Bir diğer deyişle, açık ve somut olarak ortakların “rekabet yasağına tabi olduklarına” ilişkin bir ibare bulunmadığı sürece, ortakların her ne kadar şirkete karşı bağlılık yükümlülüğü bulunsa bile; şirketle aralarında rekabet yasağı bulunmamaktadır. Bu durum, şahıs şirketlerinde ortakların izni olmadıkça rekabet yasağına işaret eden TTK’nın 230. maddesi ile anonim ortaklıklarda yalnızca yönetim kurulu üyeleri için aksine genel kurul kararı olmadıkça rekabet yasağı öngören TTK’nın 396. maddesine göre daha az yoğunluktaki bir rekabet yasağına işaret etmektedir.[3] Madde gerekçesinde ise bu durumun sebebi; “sınırlı sorumluluk ilkesiyle ortaklık haklarının sermayeye bağlanmış olmasının limited şirkette ortağın kanunen rekabet yasağı altına konulmasını haklı gösteremeyeceği” şeklinde belirtilmektedir. Limited şirket bünyesindeki şirket ortaklarının şirket borçlarından sınırlı olarak sorumlu olması ve ortaklık haklarının da sermayeye bağlanmış olmasından ötürü; şirketle aralarında doğrudan bir rekabet yasağı bulunmaması hakkaniyete uygun bir düzenlemedir.
B. Müdürler ve Şirket Arasındaki Rekabet Yasağı
Limited şirketlerde “müdürlerin” şirketle aralarındaki rekabet yasağının düzenlenmekte olduğu TTK’nın 613. maddesinin 3. fıkrası ise TTK’nın 626. maddesine atıfta bulunup; müdürler hakkında rekabet yasağı öngören söz konusu maddenin hükümlerinin saklı olduğunu belirtmektedir. Bu çerçevede, ortakların kural olarak rekabet yasağına tabi olmadığını düzenleyen kanun koyucu, müdürlerin ise bu yasağa tabi olduğunu ancak ortakların onayı halinde söz konusu yasağın kaldırılabileceğini belirtmektedir. TTK’nın 626. maddesinin 2. fıkrası: “Şirket sözleşmesinde aksi öngörülmemiş veya diğer tüm ortaklar yazılı olarak izin vermemişse, müdürler şirketle rekabet oluşturan bir faaliyette bulunamazlar. Şirket sözleşmesi ortakların onayı yerine ortaklar genel kurulunun onay kararını öngörebilir.” hükmünü haizdir. İşbu hüküm çerçevesinde rekabet yasağı emredici nitelikte olmamakla birlikte kanunî bir yasak olarak kabul edilmiş olup, aksinin şirket sözleşmesi ve genel kurul kararlarıyla öngörülebileceği belirtilmiştir. Şirket menfaatlerinin kişisel menfaatlerin üzerinde tutulması müdürler için dahi bağlılık yükümlülüğü kapsamında değerlendirilmeyip doğal bir gereklilik olarak görülürken; ortaklardan şirket menfaatlerini her durumda kendi menfaatlerinin üzerinde tutmasının beklenmesinin orantısız bir düzenlemeye sebep olduğunu savunan bir görüş de mevcuttur.[4] Buna karşın; biz müdürlerin bağlılık yükümlülüğünden de öte yalnızca “müdür” sıfatından ötürü şirket menfaatlerini kendi menfaatlerinin üzerinde tutması gerektiğini savunan bu görüşün, tam aksine ortakların bağlılık yükümlülüğünden daha ağır olduğu kanaatindeyiz.

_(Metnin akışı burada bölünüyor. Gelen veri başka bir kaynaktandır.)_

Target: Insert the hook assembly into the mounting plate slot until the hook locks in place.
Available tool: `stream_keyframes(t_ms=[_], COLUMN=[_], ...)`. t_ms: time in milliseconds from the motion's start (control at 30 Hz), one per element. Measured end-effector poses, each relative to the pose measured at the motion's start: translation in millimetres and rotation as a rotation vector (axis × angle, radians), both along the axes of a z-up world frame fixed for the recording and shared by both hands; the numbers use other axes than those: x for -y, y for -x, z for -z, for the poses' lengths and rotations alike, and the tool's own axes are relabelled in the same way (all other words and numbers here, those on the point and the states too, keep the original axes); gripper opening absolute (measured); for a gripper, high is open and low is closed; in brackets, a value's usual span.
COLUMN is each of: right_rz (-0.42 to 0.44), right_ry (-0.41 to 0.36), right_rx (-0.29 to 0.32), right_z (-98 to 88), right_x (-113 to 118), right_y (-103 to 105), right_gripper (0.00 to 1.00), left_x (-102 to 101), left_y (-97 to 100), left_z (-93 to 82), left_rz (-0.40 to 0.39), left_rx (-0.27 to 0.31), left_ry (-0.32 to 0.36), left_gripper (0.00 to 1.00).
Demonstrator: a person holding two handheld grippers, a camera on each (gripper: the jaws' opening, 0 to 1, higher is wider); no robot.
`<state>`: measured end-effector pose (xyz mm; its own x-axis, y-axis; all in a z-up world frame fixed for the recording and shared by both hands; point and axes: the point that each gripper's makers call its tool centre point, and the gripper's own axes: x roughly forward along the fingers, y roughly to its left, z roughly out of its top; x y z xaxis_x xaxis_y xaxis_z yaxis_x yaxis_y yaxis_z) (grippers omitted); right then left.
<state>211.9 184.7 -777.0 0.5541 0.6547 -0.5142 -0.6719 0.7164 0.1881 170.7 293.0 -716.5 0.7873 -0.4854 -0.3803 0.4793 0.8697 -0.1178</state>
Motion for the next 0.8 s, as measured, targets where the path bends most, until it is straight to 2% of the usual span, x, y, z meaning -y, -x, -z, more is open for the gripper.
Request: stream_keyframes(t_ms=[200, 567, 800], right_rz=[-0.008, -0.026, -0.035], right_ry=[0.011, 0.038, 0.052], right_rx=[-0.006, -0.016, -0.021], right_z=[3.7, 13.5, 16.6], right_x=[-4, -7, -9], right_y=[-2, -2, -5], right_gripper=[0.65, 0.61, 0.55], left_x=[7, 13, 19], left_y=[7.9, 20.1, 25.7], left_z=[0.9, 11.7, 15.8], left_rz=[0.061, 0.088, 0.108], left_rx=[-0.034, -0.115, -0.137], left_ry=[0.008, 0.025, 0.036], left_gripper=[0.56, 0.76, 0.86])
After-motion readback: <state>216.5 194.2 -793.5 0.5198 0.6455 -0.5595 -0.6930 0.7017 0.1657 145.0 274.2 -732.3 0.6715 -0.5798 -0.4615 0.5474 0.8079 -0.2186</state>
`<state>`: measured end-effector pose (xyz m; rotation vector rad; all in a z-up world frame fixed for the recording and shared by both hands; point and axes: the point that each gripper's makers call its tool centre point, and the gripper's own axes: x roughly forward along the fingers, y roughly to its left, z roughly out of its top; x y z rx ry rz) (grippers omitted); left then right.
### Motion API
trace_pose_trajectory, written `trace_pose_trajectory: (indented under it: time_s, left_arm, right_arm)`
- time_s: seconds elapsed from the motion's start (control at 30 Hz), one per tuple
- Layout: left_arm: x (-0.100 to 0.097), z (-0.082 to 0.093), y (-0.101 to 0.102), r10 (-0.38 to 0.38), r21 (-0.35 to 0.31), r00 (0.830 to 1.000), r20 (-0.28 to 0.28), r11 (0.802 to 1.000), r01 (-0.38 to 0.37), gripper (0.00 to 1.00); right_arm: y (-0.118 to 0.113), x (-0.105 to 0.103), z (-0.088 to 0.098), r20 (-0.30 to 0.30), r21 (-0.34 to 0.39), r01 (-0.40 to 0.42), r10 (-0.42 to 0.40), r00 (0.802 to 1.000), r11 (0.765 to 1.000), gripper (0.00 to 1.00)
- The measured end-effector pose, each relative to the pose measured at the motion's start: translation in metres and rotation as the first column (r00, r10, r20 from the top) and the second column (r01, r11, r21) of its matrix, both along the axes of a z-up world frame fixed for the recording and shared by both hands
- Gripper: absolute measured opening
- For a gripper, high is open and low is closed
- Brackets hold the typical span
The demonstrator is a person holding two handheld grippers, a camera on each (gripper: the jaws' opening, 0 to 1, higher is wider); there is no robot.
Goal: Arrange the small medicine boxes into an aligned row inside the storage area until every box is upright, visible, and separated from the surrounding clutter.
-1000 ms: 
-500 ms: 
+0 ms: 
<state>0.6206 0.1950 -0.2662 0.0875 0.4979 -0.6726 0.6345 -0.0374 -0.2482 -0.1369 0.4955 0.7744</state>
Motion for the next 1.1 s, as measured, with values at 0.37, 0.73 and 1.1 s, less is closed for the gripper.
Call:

Ne eTK’da ne TTK’da rekabet yasağının ihlalinin hukuki sonuçları düzenlenmemiş olmakla birlikte eTK’nın 556. maddesi gereğince anonim şirketler hukukunun ilgili bölümleri müdürün sorumluluğu bakımından uygulandığından, Yönetim Kurulu üyelerinin rekabet yasağını düzenleyen eski 335. maddenin rekabet yasağının ihlali halinde de uygulanacağı Yargıtay içtihatlarına da yansıyan baskın görüştü.
Yeni kanun düzenlemeleri kapsamında; eTK’nın 556. maddesi yerine getirilmiş olan TTK’nın 644. maddesinin ilk fıkrası ise TTK’nın 553. maddesine atıfta bulunmaktadır. Söz konusu hüküm açıkça rekabet yasağının hukuki sonuçlarını düzenlememiş olmakla birlikte müdürlerin; “kanundan ve şirket sözleşmesinden doğan yükümlülüklerini kusurları ile ihlal edip şirketin zarar görmelerine sebep olmaları” durumunda şirketin, şirket ortaklarının ve alacaklılarının zararından sorumlu olacağını belirtmektedir.[5] Yargıtay 11. Hukuk Dairesi’nin 11.03.2002 tarih ve 202/1121 E., 2002/2173 K. sayılı kararına göre ise; limited şirketin genel kurulu, müdürden şirketin zararının tazmini talebinde bulunmanın yanı sıra TTK’nın 630. maddesinin 1. fıkrasına dayanarak, rekabet yasağını ihlal ettiği için müdürü azledebilir veya müdürün yetkilerini kısıtlayabilir.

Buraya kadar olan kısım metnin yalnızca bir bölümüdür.